> The data:
*****

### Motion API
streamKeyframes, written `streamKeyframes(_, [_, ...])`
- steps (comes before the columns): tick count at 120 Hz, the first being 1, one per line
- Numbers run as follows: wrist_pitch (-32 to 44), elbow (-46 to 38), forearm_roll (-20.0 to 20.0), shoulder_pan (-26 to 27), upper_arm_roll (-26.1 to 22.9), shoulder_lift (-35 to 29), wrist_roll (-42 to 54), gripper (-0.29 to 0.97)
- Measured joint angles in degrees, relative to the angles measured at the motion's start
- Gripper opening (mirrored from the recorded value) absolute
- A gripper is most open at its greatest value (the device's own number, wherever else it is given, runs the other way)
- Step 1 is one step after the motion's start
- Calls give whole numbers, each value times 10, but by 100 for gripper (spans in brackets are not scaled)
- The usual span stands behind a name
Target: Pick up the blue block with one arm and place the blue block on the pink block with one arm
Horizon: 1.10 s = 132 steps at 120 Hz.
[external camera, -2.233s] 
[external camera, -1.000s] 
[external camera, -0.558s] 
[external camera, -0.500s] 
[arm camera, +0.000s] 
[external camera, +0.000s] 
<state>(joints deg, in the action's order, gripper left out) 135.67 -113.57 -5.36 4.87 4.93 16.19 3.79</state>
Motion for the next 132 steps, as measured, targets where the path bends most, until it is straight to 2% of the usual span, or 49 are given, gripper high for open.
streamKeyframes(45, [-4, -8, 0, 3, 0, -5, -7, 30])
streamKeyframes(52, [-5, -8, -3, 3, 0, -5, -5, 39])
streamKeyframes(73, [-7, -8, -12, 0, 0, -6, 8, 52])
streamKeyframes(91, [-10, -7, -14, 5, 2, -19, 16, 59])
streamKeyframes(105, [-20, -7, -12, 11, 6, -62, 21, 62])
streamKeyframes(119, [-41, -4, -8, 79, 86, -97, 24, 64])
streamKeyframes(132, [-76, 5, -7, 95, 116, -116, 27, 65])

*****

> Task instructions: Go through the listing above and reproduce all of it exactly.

> Solution:
### Motion API
streamKeyframes, written `streamKeyframes(_, [_, ...])`
- steps (comes before the columns): tick count at 120 Hz, the first being 1, one per line
- Numbers run as follows: wrist_pitch (-32 to 44), elbow (-46 to 38), forearm_roll (-20.0 to 20.0), shoulder_pan (-26 to 27), upper_arm_roll (-26.1 to 22.9), shoulder_lift (-35 to 29), wrist_roll (-42 to 54), gripper (-0.29 to 0.97)
- Measured joint angles in degrees, relative to the angles measured at the motion's start
- Gripper opening (mirrored from the recorded value) absolute
- A gripper is most open at its greatest value (the device's own number, wherever else it is given, runs the other way)
- Step 1 is one step after the motion's start
- Calls give whole numbers, each value times 10, but by 100 for gripper (spans in brackets are not scaled)
- The usual span stands behind a name
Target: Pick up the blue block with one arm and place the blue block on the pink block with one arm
Horizon: 1.10 s = 132 steps at 120 Hz.
[external camera, -2.233s] 
[external camera, -1.000s] 
[external camera, -0.558s] 
[external camera, -0.500s] 
[arm camera, +0.000s] 
[external camera, +0.000s] 
<state>(joints deg, in the action's order, gripper left out) 135.67 -113.57 -5.36 4.87 4.93 16.19 3.79</state>
Motion for the next 132 steps, as measured, targets where the path bends most, until it is straight to 2% of the usual span, or 49 are given, gripper high for open.
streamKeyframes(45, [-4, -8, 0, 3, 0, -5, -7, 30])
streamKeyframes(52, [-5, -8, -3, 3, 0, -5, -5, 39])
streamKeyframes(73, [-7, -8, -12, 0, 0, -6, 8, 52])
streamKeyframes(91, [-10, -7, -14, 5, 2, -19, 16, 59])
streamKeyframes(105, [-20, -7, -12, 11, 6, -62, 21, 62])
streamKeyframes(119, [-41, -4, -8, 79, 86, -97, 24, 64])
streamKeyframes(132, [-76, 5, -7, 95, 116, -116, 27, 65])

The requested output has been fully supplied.